Whether one dies of old age or tragically young, natural hope dies too. Nobody who goes down into the grave is going to be shortstop for the Red Sox (sorry, Field of Dreams), go off to medical school, or travel cross country. Standing at the grave reinforces within us the finality of death. Despite all of the efforts of modern funeral arrangements to sanitize death, in the end, the last word is going to be a shovel of dirt.
Is that it? From the perspective of natural hope, yes. That is indeed it. But, there is a better hope. It is supernatural hope. The reason we Christians stand at the graveside is not just to reinforce within ourselves a sense of hopelessness. When we Christians stand at the graveside and commit a body to the earth, we are doing so with supernatural hope. We are claiming something quite extraordinary. We are saying that this body will come to share in the glory of the resurrection. Despite every appearance of all hope being lost, we are saying that Christ will raise this body and make it like his own in glory.
For the Christian, although natural hope fades with length of years, supernatural hope grows. The Christian is saved from the melancholy that would naturally arise in the heart of one whose hope continually grows dim. The Christian who more and more is drawn into the Christian mysteries moves towards the grave with the confidence that he has more tomorrows than he does yesterdays. The person who only possesses natural hope (and again, natural hope is good) eventually realizes that each passing day moves him one step closer to the end of everything. For the Christian, each passing day lived in grace propels him towards his proper end; eternal life.
It is supernatural hope that allows the Christian to freely and obediently fall to the ground and die like the grain of wheat. Filled with Christian Hope--supernatural hope--the Christian is made able to die to self. Obedience always brings about in us some form of dying. By obeying God's will, we put to death within ourselves all rebelliousness. We say, "no" to ourselves and, "yes" to Christ. Unlike the grain of wheat that has no choice but to fall to the ground, the Christian obediently falls to the ground with Christ. We freely bury ourselves with him, confident that we shall share in his resurrection.
Lent provides all of us an opportunity freely to fall to the ground and die in Christ. In acts of fasting, prayer, and almsgiving, we die to ourselves and experience already here and now the firstfruits of the hundredfold promised by Christ. The more we are united to Christ in his death, the more supernatural hope within us grows. In this process, we continually deepen our friendship with Christ, trusting him more and more. Thus, the Christian ultimately enters the grave not as do men who have no hope. The Christian enters the grave filled with joyful hope that he who is buried with Christ in a death like his, will also share in a like resurrection.

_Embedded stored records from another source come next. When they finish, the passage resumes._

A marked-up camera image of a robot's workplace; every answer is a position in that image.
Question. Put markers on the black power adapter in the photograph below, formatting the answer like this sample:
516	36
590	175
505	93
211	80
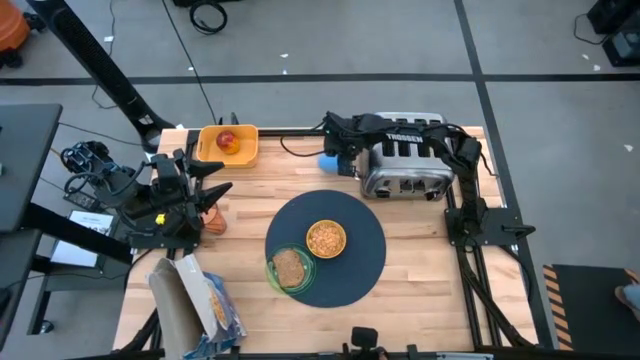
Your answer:
80	200

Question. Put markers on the black mat hazard stripes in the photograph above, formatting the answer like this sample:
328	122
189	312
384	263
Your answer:
595	305

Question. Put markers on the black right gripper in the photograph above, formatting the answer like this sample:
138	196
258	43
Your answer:
345	135

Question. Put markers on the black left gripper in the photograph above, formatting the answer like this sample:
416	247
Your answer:
172	200

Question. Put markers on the blue cereal box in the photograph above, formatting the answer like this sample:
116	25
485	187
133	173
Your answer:
190	300

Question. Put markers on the blue plastic cup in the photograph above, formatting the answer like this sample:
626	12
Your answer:
327	164

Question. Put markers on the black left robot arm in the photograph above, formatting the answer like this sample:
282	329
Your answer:
130	200

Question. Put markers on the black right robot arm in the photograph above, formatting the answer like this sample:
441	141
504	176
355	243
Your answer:
425	137

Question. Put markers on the small black device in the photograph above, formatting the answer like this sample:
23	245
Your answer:
365	339

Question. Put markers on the round dark blue placemat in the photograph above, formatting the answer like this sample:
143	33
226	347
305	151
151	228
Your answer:
350	270

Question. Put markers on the red yellow apple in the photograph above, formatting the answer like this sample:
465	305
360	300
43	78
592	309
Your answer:
228	142

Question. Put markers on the silver four-slot toaster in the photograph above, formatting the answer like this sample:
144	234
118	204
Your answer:
407	175

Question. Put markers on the brown toast slice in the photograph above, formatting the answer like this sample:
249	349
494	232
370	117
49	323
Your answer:
288	268

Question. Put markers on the person's foot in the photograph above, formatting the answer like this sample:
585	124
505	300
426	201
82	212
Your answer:
631	300

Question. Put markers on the white paper sheet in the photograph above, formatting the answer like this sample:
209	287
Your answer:
75	250

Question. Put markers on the black floor equipment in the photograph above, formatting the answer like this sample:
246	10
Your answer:
620	35

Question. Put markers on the black desk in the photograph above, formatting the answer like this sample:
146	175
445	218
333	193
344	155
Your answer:
25	160

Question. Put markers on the green transparent plate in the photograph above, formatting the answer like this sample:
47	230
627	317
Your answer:
274	286

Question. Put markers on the yellow plastic tray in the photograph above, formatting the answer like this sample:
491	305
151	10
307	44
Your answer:
247	150

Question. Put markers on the blue patterned bowl yellow inside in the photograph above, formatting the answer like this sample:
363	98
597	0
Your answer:
326	239

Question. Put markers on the orange bucket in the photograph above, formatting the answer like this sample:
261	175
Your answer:
11	25

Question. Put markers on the black aluminium table frame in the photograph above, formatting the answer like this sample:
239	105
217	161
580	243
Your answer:
280	132

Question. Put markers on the orange transparent cup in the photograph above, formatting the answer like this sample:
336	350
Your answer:
216	222

Natural hope is a wonderful thing. But, it can't last. The best we can do is simulate it by buying bigger shirts. Lazarus, on the other hand, was dead for four days and Jesus raised him. Bigger shirts can't cover over death. Jesus doesn't try to cover over death. He invites us to enter into death--every day--trusting that he will bring us out the other side. Catholic life provides what every human being is desperately desiring: Hope.